La creatività dei bambini e l’aiuto agli anziani dell’oratorio salesiano
Ci sono poi i bambini del catechismo che nonostante le lezioni on line e i compiti sono i più attivi nell’inviare messaggi con i lavoretti realizzati, messi tutti insieme e pubblicati dal parroco via social con un video, "un modo per dire ‘ci siamo’, per uscire dalla propria stanzetta, dalla propria casa. L’affetto c’è assolutamente – dice don Filippo – si capisce cosa regge il nostro rapporto, l’affetto. Io mando i messaggi, evito di fare quelli generici, perché quando la persona si sente pensata individualmente, vede il suo nome, vede il riferimento reale alla sua vita di ogni giorno, la gente si sente pensata, voluta bene, attenzionata”.

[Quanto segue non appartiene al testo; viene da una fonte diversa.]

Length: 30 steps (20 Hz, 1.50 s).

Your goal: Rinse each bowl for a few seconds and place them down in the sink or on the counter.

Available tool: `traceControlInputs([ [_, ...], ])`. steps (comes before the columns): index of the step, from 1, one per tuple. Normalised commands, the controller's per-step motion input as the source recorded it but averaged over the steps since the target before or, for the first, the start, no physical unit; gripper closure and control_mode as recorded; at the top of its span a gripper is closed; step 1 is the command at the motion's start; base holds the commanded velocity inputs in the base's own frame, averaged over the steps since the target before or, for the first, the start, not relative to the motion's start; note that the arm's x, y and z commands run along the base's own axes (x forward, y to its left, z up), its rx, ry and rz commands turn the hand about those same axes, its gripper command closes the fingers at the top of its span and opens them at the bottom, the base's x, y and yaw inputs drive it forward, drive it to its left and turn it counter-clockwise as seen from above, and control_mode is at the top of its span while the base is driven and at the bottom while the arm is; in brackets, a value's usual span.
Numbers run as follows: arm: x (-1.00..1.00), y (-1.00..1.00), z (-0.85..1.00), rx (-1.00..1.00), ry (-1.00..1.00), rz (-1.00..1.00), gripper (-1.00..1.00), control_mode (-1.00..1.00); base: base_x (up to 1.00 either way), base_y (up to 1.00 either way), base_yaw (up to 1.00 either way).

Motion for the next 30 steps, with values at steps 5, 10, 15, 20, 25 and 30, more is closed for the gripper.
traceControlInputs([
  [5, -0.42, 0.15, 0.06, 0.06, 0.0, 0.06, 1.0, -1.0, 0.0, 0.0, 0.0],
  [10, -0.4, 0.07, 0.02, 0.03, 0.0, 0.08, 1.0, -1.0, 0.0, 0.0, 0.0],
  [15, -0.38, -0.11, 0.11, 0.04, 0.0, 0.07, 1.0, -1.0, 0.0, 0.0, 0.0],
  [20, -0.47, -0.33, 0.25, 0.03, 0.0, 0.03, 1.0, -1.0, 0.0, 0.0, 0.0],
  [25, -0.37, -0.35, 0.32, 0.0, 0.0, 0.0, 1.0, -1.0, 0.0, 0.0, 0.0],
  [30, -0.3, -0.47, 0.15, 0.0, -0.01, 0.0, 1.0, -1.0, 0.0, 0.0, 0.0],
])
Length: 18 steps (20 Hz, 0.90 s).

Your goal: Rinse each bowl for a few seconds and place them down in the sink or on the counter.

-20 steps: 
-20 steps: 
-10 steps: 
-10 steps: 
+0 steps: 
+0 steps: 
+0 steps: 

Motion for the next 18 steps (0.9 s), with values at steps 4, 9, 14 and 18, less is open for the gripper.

La Diocesi di Trapani e l’appuntamento social l’#ultimosbadiglio
In uno di questi si legge: “Oggi siamo riusciti a dare una mano a sei anziani. La difficoltà maggiore è che non tutti i ragazzi sono automuniti e se si tratta di farmaci devi giustamente fare la fila, anche in qualche supermercato, quindi si perde del tempo. Ma siamo soddisfatti, soprattutto della gratitudine delle persone che vedi nei loro sguardi. Buona notte e a domani”.